- _Problem details_: Restate the listing below word for word; no pictures belong in the copy.

(Provided data begins)

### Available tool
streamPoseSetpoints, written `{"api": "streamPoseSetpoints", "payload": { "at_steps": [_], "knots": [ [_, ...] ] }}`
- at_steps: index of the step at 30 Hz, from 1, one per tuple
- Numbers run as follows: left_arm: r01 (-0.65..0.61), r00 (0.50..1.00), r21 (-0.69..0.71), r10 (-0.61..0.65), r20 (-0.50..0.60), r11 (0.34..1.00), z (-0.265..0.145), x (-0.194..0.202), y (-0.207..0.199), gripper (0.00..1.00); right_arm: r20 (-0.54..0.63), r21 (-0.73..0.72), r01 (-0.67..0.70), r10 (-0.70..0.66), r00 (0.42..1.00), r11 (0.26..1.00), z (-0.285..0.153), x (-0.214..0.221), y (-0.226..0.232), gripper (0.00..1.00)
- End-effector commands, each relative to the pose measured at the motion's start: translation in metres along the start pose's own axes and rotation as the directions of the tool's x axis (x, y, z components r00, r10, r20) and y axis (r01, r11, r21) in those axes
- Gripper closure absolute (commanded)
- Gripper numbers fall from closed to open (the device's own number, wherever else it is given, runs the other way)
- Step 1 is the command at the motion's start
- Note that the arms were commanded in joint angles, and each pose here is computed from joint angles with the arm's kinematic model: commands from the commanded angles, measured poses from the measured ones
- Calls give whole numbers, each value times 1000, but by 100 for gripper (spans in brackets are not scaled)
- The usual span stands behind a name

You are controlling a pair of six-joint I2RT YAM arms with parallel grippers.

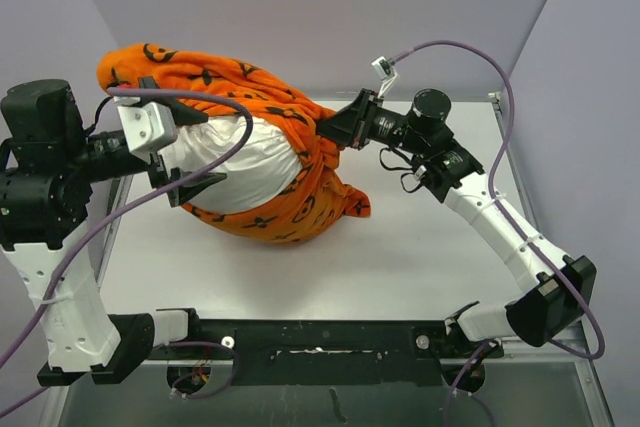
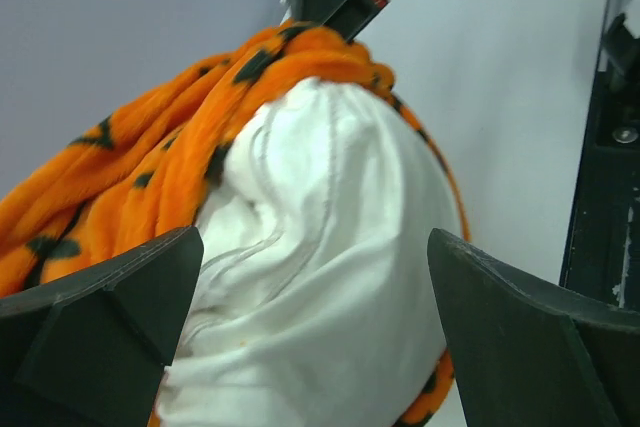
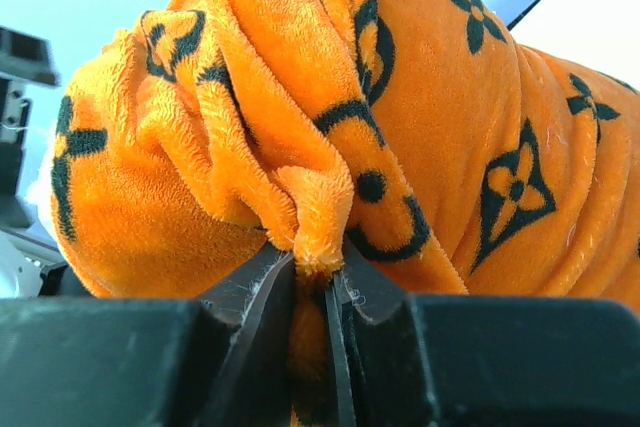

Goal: Remove the pillowcase from the pillow
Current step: Remove the pillow from the pillowcase.

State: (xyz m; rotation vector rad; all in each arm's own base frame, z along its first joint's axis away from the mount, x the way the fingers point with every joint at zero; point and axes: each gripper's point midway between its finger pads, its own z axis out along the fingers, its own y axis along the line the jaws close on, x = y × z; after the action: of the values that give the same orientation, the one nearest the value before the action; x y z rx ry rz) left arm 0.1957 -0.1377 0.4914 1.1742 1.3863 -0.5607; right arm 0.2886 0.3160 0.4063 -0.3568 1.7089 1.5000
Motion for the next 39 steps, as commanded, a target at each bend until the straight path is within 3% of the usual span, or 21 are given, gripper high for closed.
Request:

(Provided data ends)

- _Response_:
### Available tool
streamPoseSetpoints, written `{"api": "streamPoseSetpoints", "payload": { "at_steps": [_], "knots": [ [_, ...] ] }}`
- at_steps: index of the step at 30 Hz, from 1, one per tuple
- Numbers run as follows: left_arm: r01 (-0.65..0.61), r00 (0.50..1.00), r21 (-0.69..0.71), r10 (-0.61..0.65), r20 (-0.50..0.60), r11 (0.34..1.00), z (-0.265..0.145), x (-0.194..0.202), y (-0.207..0.199), gripper (0.00..1.00); right_arm: r20 (-0.54..0.63), r21 (-0.73..0.72), r01 (-0.67..0.70), r10 (-0.70..0.66), r00 (0.42..1.00), r11 (0.26..1.00), z (-0.285..0.153), x (-0.214..0.221), y (-0.226..0.232), gripper (0.00..1.00)
- End-effector commands, each relative to the pose measured at the motion's start: translation in metres along the start pose's own axes and rotation as the directions of the tool's x axis (x, y, z components r00, r10, r20) and y axis (r01, r11, r21) in those axes
- Gripper closure absolute (commanded)
- Gripper numbers fall from closed to open (the device's own number, wherever else it is given, runs the other way)
- Step 1 is the command at the motion's start
- Note that the arms were commanded in joint angles, and each pose here is computed from joint angles with the arm's kinematic model: commands from the commanded angles, measured poses from the measured ones
- Calls give whole numbers, each value times 1000, but by 100 for gripper (spans in brackets are not scaled)
- The usual span stands behind a name

You are controlling a pair of six-joint I2RT YAM arms with parallel grippers.


Goal: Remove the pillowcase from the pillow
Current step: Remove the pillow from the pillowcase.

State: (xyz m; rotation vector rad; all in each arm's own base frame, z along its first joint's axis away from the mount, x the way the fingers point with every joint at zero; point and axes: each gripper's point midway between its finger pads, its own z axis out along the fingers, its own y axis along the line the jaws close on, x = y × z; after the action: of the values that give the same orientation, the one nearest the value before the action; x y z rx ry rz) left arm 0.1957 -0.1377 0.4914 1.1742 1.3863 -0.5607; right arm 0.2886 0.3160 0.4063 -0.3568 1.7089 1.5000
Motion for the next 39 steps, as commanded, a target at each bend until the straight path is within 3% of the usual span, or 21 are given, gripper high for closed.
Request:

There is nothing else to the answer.